→ **Aim of the exercise**:
From the listing below, output only the lines starting at the line that has "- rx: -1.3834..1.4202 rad" and ending at the line that has "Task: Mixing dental", exactly as they appear, ends included.

*** Materials provided Section Begins ***

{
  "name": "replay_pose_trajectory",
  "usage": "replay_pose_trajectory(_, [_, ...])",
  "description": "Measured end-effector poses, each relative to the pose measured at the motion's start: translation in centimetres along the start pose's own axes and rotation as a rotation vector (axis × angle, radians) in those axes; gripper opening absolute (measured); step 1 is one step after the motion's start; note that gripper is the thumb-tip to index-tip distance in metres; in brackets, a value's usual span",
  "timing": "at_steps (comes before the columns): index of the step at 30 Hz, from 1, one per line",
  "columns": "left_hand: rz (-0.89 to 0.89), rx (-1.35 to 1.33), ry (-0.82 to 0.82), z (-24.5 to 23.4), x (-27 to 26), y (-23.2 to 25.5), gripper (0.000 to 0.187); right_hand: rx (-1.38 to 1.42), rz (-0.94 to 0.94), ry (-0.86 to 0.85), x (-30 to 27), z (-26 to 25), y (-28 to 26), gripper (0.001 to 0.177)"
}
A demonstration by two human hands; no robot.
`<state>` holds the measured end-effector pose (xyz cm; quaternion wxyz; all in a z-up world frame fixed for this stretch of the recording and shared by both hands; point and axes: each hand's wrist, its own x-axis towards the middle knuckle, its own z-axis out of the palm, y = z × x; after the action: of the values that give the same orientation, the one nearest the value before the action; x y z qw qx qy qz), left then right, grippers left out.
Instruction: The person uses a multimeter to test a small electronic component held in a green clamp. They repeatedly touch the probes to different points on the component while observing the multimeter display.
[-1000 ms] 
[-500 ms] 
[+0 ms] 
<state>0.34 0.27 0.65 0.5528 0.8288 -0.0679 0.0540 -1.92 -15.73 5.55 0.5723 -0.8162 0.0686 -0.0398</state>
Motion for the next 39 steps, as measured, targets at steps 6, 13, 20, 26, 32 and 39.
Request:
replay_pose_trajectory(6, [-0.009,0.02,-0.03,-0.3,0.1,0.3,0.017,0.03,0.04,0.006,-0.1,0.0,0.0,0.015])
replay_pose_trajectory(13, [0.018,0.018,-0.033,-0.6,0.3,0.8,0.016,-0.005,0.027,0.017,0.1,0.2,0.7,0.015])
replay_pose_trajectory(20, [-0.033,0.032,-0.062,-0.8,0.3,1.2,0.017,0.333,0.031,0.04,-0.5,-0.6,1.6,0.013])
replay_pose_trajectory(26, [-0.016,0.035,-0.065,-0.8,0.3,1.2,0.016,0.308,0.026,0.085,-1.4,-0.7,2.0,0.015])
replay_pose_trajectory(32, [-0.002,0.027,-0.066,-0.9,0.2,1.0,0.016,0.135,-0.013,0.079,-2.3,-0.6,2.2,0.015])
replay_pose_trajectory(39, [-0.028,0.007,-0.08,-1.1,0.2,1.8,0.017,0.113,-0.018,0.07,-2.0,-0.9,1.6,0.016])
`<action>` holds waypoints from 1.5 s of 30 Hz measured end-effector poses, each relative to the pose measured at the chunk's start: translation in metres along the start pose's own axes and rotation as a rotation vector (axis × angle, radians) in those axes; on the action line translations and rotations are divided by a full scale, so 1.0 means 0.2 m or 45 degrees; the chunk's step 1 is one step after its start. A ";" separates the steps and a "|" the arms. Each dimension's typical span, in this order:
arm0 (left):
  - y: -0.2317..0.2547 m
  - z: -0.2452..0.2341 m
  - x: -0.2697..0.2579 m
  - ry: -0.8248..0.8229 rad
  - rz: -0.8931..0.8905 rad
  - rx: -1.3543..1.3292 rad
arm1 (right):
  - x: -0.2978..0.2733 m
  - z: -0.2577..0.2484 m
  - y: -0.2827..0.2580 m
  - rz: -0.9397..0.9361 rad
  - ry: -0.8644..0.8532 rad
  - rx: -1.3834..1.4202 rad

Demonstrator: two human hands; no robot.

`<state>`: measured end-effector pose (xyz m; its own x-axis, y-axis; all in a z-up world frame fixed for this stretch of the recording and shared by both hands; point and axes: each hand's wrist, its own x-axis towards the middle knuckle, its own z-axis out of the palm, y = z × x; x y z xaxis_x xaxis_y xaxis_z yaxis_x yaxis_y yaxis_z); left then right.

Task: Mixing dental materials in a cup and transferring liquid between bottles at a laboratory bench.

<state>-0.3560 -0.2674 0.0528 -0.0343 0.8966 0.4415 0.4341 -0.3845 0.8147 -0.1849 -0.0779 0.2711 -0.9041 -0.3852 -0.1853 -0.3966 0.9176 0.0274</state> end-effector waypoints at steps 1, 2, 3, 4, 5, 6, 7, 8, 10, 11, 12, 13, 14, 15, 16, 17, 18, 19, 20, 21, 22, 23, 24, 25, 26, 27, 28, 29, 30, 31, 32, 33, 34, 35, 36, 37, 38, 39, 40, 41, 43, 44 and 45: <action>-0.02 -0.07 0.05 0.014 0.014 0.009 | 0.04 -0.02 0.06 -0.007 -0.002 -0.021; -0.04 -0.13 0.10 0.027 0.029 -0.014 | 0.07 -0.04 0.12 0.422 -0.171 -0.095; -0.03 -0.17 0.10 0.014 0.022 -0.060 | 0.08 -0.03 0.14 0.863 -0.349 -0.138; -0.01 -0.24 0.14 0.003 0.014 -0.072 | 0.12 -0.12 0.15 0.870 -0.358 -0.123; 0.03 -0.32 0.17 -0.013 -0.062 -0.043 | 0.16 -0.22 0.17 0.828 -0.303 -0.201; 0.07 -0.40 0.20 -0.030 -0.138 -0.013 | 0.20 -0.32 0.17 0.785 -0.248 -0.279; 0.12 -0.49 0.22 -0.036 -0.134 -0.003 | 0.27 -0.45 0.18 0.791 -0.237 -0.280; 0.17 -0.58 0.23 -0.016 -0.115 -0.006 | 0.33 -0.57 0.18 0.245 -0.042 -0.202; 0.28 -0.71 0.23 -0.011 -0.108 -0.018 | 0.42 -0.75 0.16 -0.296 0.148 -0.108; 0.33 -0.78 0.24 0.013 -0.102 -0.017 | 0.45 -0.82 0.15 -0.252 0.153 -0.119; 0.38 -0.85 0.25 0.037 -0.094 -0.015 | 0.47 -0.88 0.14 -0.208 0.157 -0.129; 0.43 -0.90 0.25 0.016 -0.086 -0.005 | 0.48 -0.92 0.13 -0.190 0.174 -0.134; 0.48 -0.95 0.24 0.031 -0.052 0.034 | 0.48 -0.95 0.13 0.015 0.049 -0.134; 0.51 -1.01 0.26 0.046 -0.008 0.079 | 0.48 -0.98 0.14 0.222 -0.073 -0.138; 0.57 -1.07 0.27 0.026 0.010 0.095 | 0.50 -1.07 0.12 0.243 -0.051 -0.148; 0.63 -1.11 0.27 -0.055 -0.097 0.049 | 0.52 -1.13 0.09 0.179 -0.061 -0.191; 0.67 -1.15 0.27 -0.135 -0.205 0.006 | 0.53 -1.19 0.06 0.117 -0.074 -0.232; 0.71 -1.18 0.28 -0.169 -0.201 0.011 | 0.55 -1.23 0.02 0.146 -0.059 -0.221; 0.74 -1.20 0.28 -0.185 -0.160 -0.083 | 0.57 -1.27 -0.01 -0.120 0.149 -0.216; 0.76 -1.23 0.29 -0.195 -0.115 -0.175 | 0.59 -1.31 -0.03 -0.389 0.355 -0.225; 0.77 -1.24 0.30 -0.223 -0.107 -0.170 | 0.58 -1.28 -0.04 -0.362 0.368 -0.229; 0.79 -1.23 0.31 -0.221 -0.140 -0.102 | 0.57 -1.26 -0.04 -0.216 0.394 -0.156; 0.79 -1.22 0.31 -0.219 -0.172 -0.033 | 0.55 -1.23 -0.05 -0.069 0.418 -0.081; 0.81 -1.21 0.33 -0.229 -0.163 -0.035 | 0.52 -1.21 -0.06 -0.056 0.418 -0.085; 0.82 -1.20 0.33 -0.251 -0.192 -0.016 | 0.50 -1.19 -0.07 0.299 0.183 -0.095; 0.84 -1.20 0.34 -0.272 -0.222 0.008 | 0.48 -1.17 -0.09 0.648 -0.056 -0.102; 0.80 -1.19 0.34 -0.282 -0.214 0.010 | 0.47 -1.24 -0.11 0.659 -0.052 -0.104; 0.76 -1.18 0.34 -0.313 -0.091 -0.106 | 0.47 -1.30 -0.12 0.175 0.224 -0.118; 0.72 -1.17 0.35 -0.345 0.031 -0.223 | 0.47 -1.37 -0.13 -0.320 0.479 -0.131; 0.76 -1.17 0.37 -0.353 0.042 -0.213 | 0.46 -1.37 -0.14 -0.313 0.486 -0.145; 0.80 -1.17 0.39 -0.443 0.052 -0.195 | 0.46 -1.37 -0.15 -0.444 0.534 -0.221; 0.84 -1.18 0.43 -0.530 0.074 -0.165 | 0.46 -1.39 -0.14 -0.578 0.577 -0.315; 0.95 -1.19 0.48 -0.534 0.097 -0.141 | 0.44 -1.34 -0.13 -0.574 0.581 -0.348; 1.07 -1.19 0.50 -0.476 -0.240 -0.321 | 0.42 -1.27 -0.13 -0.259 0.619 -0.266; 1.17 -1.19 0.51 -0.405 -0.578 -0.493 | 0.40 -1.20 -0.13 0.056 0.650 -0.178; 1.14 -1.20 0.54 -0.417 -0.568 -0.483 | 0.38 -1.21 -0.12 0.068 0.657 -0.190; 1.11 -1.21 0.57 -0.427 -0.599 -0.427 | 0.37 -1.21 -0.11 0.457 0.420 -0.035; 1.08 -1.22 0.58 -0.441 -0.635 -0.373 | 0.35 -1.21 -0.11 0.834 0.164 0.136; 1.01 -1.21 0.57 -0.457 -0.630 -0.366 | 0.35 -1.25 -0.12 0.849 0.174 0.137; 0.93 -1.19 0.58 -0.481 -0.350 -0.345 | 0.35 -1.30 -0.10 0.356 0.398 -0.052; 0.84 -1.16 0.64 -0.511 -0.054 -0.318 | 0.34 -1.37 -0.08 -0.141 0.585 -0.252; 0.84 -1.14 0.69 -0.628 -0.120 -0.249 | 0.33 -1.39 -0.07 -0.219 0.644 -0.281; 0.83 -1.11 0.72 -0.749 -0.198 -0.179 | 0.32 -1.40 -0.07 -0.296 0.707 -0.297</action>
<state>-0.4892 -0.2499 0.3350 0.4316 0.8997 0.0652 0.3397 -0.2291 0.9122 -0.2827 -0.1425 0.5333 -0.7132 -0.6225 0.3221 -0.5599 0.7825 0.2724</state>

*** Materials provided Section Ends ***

→ **Answer to the exercise**:
  - rx: -1.3834..1.4202 rad

Demonstrator: two human hands; no robot.

`<state>`: measured end-effector pose (xyz m; its own x-axis, y-axis; all in a z-up world frame fixed for this stretch of the recording and shared by both hands; point and axes: each hand's wrist, its own x-axis towards the middle knuckle, its own z-axis out of the palm, y = z × x; x y z xaxis_x xaxis_y xaxis_z yaxis_x yaxis_y yaxis_z); left then right.

Task: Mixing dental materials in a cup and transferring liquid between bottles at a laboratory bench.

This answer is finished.